• PROBLEM STATEMENT:
Could you restate the data word for word?

___

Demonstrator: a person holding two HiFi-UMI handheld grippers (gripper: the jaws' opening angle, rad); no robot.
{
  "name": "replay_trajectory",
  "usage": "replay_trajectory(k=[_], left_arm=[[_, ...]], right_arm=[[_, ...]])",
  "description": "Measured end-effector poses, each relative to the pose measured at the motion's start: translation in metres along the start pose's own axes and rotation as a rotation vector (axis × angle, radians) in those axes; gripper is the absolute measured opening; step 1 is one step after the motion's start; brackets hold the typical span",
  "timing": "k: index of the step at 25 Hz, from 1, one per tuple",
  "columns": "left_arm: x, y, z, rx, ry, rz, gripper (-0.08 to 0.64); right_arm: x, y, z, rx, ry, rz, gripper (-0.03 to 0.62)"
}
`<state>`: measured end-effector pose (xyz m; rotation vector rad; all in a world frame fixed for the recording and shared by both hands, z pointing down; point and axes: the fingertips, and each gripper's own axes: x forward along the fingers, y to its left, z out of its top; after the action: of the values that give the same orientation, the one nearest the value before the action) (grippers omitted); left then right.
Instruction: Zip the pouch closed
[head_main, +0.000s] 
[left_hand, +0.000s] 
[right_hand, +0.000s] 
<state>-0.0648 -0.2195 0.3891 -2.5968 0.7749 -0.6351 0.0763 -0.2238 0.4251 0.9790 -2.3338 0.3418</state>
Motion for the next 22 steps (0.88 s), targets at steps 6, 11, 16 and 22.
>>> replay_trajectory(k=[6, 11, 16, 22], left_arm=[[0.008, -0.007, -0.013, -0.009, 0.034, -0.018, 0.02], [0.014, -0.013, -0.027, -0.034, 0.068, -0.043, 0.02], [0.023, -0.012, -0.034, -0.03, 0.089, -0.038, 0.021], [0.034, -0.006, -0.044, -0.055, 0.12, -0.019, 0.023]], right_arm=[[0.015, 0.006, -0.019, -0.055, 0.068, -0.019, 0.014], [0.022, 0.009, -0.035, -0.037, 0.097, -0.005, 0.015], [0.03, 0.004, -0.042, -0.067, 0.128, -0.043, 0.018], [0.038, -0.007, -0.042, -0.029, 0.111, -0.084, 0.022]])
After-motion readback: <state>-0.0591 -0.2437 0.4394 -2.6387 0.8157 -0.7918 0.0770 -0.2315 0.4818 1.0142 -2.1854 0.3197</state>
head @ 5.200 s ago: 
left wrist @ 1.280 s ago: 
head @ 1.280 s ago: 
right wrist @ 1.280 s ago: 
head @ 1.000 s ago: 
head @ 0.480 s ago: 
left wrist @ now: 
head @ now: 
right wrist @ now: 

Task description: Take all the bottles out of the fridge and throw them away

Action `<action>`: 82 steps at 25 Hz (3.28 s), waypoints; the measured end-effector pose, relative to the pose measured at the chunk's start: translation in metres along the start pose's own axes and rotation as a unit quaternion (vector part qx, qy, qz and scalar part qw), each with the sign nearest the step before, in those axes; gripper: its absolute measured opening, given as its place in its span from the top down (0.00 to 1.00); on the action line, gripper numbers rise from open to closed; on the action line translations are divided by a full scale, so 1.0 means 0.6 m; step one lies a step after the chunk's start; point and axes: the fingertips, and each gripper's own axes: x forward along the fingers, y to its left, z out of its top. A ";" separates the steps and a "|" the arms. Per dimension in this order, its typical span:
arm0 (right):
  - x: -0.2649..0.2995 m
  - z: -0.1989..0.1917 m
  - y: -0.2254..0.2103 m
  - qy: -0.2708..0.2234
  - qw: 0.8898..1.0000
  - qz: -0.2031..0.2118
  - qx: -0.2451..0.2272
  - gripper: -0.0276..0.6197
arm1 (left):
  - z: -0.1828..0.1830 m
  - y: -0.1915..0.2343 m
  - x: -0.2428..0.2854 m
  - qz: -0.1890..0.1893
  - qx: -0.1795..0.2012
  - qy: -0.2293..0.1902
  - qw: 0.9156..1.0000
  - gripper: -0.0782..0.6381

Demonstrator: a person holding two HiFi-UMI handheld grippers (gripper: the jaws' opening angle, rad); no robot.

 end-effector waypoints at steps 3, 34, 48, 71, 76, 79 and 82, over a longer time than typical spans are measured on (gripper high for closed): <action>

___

• ANSWER BOX:
Demonstrator: a person holding two HiFi-UMI handheld grippers (gripper: the jaws' opening angle, rad); no robot.
{
  "name": "replay_trajectory",
  "usage": "replay_trajectory(k=[_], left_arm=[[_, ...]], right_arm=[[_, ...]])",
  "description": "Measured end-effector poses, each relative to the pose measured at the motion's start: translation in metres along the start pose's own axes and rotation as a rotation vector (axis × angle, radians) in those axes; gripper is the absolute measured opening; step 1 is one step after the motion's start; brackets hold the typical span",
  "timing": "k: index of the step at 25 Hz, from 1, one per tuple",
  "columns": "left_arm: x, y, z, rx, ry, rz, gripper (-0.08 to 0.64); right_arm: x, y, z, rx, ry, rz, gripper (-0.03 to 0.62)"
}
`<state>`: measured end-effector pose (xyz m; rotation vector rad; all in a world frame fixed for the recording and shared by both hands, z pointing down; point and axes: the fingertips, and each gripper's own axes: x forward along the fingers, y to its left, z out of its top; after the action: of the values that give the same orientation, the one nearest the value before the action) (grippers omitted); left then right.
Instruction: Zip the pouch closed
[head_main, +0.000s] 
[left_hand, +0.000s] 
[right_hand, +0.000s] 
<state>-0.0648 -0.2195 0.3891 -2.5968 0.7749 -0.6351 0.0763 -0.2238 0.4251 0.9790 -2.3338 0.3418</state>
Motion for the next 22 steps (0.88 s), targets at steps 6, 11, 16 and 22.
>>> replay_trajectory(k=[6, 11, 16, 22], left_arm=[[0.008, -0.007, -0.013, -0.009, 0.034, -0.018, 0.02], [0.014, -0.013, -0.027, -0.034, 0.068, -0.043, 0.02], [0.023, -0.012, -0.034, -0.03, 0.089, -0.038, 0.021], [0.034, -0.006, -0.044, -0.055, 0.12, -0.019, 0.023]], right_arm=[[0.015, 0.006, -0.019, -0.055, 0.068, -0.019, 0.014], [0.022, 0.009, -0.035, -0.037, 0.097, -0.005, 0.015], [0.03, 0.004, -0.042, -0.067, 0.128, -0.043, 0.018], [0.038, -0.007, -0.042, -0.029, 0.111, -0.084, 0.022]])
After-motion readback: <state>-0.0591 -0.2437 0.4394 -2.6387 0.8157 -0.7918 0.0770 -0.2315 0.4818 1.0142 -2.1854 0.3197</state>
head @ 5.200 s ago: 
left wrist @ 1.280 s ago: 
head @ 1.280 s ago: 
right wrist @ 1.280 s ago: 
head @ 1.000 s ago: 
head @ 0.480 s ago: 
left wrist @ now: 
head @ now: 
right wrist @ now: 

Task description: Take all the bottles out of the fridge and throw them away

Action `<action>`: 82 steps at 25 Hz (3.28 s), waypoints; the measured end-effector pose, relative to the pose measured at the chunk's start: translation in metres along the start pose's own axes and rotation as a unit quaternion (vector part qx, qy, qz and scalar part qw), each with the sign nearest the step before, in those axes; gripper: its absolute measured opening, given as its place in its span from the top down (0.00 to 1.00); on the action line, gripper numbers rise from open to closed; on the action line translations are divided by a full scale, so 1.0 means 0.6 m; step one lies a step after the chunk's start; point and axes: the fingertips, and each gripper's own axes: x forward along the fingers, y to its left, z out of its top. A ";" separates the steps and a "|" the arms. Per dimension in this order, its typical span:
arm0 (right):
  - x: -0.2649..0.2995 m
  - z: -0.1989..0.1917 m
  - y: -0.2254..0.2103 m
  - qy: -0.2708..0.2234
  - qw: 0.8898..1.0000
  - qz: -0.2031..0.2118
  - qx: -0.2451..0.2272
  - gripper: -0.0276..0.6197
arm1 (left):
  - z: -0.1828..0.1830 m
  - y: -0.1915..0.2343 m
  - x: -0.2428..0.2854 m
  - qz: -0.1890..0.1893
  - qx: -0.1795..0.2012
  - qy: -0.2293..0.1902
  - qw: 0.9156..1.0000
  - gripper: -0.0782..0.6381

Demonstrator: a person holding two HiFi-UMI handheld grippers (gripper: the jaws' opening angle, rad); no robot.

 end-effector waypoints at steps 3, 34, 48, 71, 76, 79 and 82, over a longer time than typical spans are measured on (gripper high for closed): <action>

Above is the complete output.